There's other cases where the FCC has said landlords do not have the right to restrict use of unlicensed radio equipment on their property by their tennants. There's similar case law dating back further that say the same thing about HAM operation.
The OTARD rules simply illustrate their jurisdiction.
They've ruled on other occasions property owners can't prohibit tennants from installing their own WiFi network instead of requiring them to use the property owner's service.
No, they can't. Because the FCC has said they control the spectrum, and the property owner can't restrict it.
For the same reason if I'm renting apartments I can't say "Well, the FCC says I have to allow you to use DirecTV if you want, but I'm not going to allow you to bring a reciever on the property. Put the dish up all you want, but you can't use a set top box." It's a dodge around the issue, and the FCC won't let it stand.
There are however FCC rules that state any restrictions in a lease over wireless devices are unenforceable.
It *DOESN'T* matter what the lease says. The government says you can't enforce that restriction.
RTFA. They're not talking about connecting access points to their network, they're talking about connecting access points to commercial providers and sharing the same radio bandwidth as the campus network.
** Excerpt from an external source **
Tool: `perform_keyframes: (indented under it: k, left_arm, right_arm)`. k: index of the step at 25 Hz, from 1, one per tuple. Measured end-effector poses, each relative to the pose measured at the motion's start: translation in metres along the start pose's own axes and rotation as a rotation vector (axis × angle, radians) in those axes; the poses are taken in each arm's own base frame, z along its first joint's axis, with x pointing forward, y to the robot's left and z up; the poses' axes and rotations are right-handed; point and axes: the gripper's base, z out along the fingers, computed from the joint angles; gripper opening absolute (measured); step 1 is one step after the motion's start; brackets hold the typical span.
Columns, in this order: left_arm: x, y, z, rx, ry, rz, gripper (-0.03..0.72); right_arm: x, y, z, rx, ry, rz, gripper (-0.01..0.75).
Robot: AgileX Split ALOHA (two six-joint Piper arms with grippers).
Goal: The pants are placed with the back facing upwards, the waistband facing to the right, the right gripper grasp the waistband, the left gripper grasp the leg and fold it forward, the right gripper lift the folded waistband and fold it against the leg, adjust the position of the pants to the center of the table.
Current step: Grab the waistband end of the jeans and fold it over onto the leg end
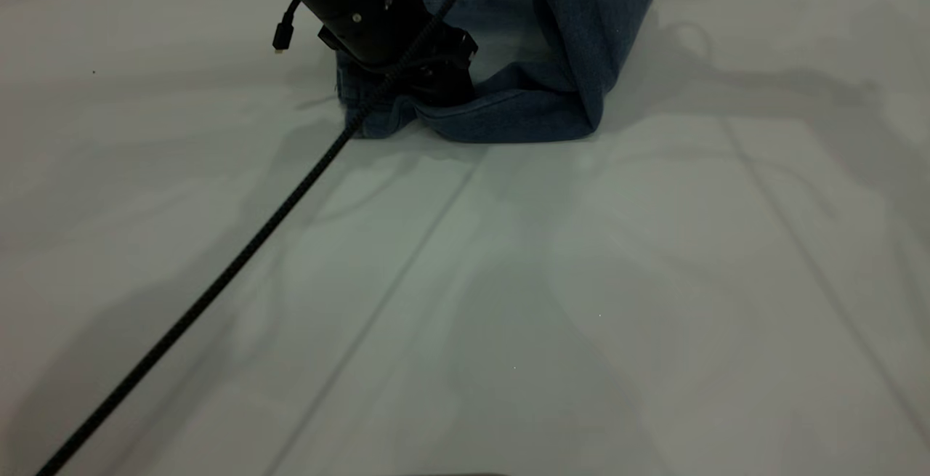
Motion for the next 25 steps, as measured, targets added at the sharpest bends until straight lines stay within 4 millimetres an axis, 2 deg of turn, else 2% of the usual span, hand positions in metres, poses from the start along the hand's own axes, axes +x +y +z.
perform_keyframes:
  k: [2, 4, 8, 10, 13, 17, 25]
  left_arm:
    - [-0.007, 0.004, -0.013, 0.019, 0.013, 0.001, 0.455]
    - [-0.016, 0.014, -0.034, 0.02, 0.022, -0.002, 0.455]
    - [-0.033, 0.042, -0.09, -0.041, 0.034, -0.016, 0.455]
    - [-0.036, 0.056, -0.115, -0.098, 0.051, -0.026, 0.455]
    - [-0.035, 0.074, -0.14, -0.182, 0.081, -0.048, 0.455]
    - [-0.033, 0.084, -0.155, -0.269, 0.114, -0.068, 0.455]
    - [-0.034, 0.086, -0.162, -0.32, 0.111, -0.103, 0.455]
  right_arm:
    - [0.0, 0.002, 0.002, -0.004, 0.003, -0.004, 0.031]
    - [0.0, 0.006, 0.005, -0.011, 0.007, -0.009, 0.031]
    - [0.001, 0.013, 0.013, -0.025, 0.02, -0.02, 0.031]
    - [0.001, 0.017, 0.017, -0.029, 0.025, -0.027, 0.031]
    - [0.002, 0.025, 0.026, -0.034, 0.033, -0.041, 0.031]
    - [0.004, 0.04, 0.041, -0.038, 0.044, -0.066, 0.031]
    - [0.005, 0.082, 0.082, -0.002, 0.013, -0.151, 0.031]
The university is acting as landlord for student housing though. They may own the property, but the student is paying for a lease agreement that gives them tenants rights and exclusive use of that room. That's governed by a very large set of tennancy laws in the various states.
Landlords have a right to restrict certain activities on their property. They can't restrict activities the government says they can't, and one of those things is the FCC saying you can't prohibit DBS dishes, OTA antennas, HAM radios, or unlicensed wireless devices.